Directives were outlined through the recent enactment of U.S. Senator Jon Tester’s legislation, Savanna’s Act.
CSKT’s pilot project will develop a Tribal Community Response Plan to improve the collaborative response to missing indigenous person cases by tribal governments, law enforcement and other partners through regionally appropriate guidelines.
CSKT’s TCRP pilot project is the first of its kind in the nation, and its results will serve as a guide to establish similar regional programs across the United States.
The DOJ intends to complete the Tribal Community Response Plan by Dec. 11.
Indigenous women and girls in Montana face murder rates that are 10-times higher than the national average, and according to the National Institute of Justice, more than 80 percent of Native American women have experienced violence, and half have experienced it within the last year.
Tester’s Savanna’s Act, signed into law earlier this year, is named in honor of Savanna LaFontaine-Greywind, who was murdered in North Dakota in August of 2017.

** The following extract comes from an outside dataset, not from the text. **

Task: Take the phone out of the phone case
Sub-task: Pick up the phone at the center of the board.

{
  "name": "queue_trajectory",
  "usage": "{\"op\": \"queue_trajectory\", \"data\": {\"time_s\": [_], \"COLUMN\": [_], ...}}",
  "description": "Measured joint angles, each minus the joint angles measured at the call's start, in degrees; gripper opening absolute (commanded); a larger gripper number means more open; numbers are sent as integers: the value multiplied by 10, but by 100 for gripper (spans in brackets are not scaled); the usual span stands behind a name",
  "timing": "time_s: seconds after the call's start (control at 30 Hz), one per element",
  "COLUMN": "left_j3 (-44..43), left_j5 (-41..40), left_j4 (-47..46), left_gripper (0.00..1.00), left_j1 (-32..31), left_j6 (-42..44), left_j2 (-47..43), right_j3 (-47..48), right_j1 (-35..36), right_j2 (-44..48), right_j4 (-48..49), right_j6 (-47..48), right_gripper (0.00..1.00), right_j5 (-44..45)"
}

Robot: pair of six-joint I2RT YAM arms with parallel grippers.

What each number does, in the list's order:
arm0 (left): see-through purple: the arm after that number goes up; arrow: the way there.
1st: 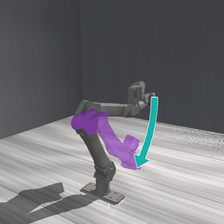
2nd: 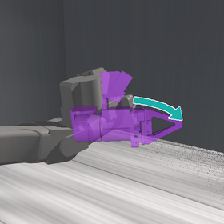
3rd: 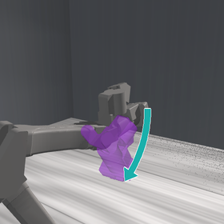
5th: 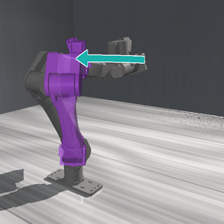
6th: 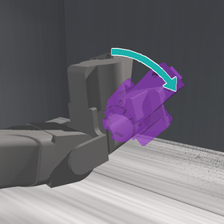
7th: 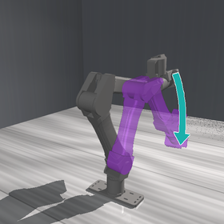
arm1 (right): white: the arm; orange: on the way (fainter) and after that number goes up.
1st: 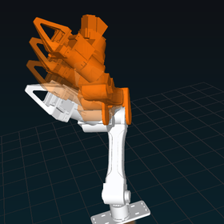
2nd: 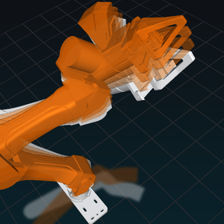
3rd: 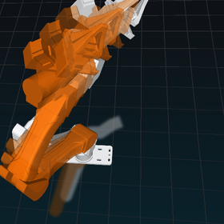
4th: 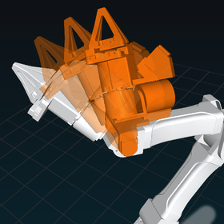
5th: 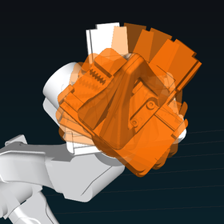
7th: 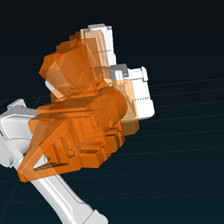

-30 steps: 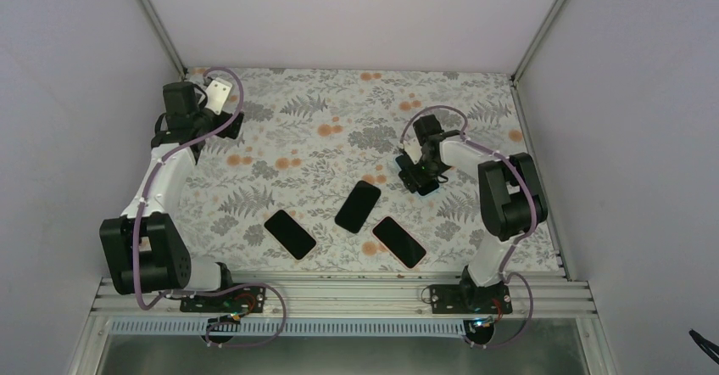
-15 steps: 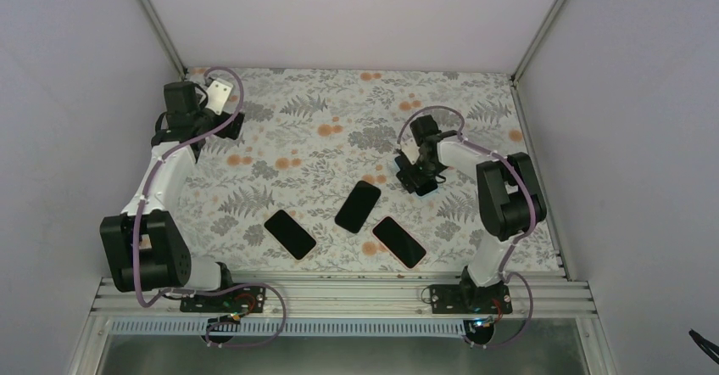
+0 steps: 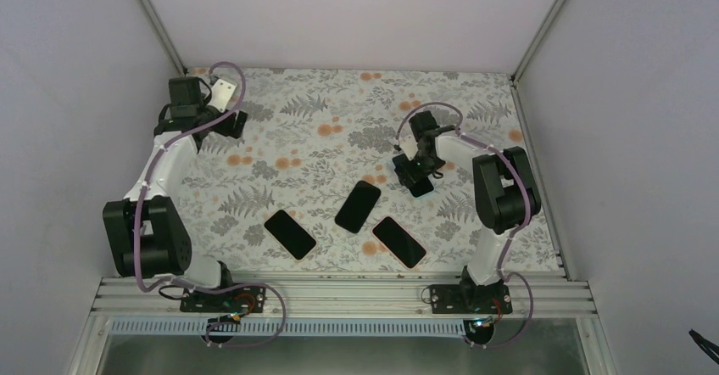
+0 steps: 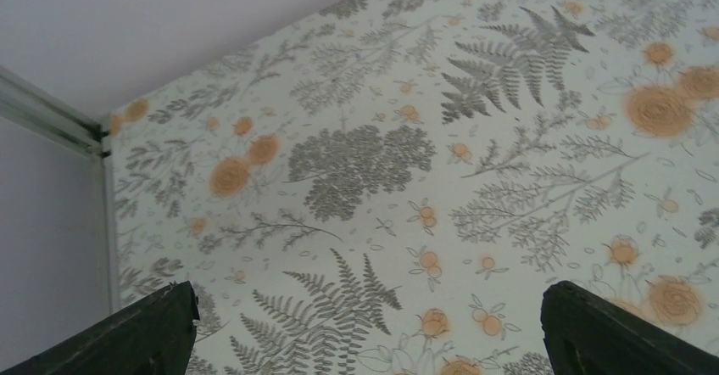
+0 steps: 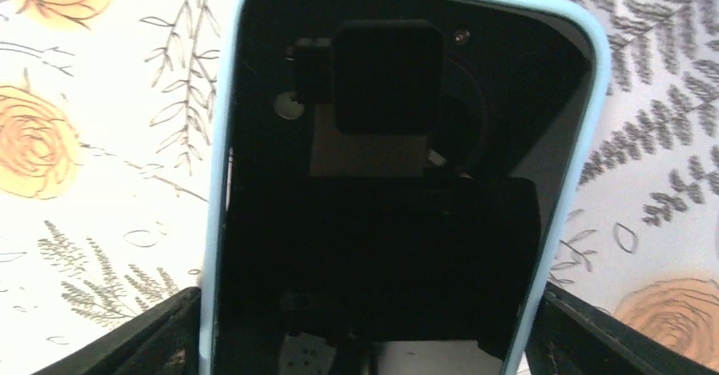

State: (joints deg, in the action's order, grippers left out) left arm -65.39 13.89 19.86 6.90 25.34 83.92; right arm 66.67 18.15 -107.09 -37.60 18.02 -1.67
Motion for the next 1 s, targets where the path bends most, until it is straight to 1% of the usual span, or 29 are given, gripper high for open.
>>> {"op": "queue_trajectory", "data": {"time_s": [0.07,0.13,0.27,0.37,0.47,0.53,0.63,0.8,1.0], "left_j3": [-6,-23,-84,-151,-251,-318,-378,-449,-483], "left_j5": [-5,-8,7,64,144,194,240,297,363], "left_j4": [14,35,98,163,250,303,367,448,500], "left_gripper": [100,100,100,100,100,100,100,99,99], "left_j1": [-8,-29,-94,-128,-144,-155,-173,-202,-204], "left_j6": [7,15,33,43,57,67,68,57,40], "left_j2": [8,20,60,103,171,225,285,369,410], "right_j3": [-4,-11,-28,-39,-54,-57,-44,14,64], "right_j1": [0,1,1,4,19,37,69,125,171], "right_j2": [0,3,18,31,50,70,102,125,121], "right_j4": [3,10,31,46,48,40,34,54,78], "right_j6": [-4,-7,-7,-4,10,21,35,49,56], "right_gripper": [74,71,67,65,63,63,63,63,63], "right_j5": [-7,-5,-2,9,34,44,41,40,47]}}
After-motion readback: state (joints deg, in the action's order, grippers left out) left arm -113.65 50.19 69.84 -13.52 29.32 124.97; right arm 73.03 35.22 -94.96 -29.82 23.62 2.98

Savanna’s Act works to improve information sharing between Tribal and federal law enforcement agencies and increase data collection on cases involving missing and murdered Indigenous people. It requires:
— Law enforcement training on how to record victim tribal enrollment information in federal databases.
— The creation of standardized, regionally-appropriate guidelines for inter-jurisdictional cooperation on cases.
— The Attorney General to include data on missing and murdered indigenous people in an annual report to Congress.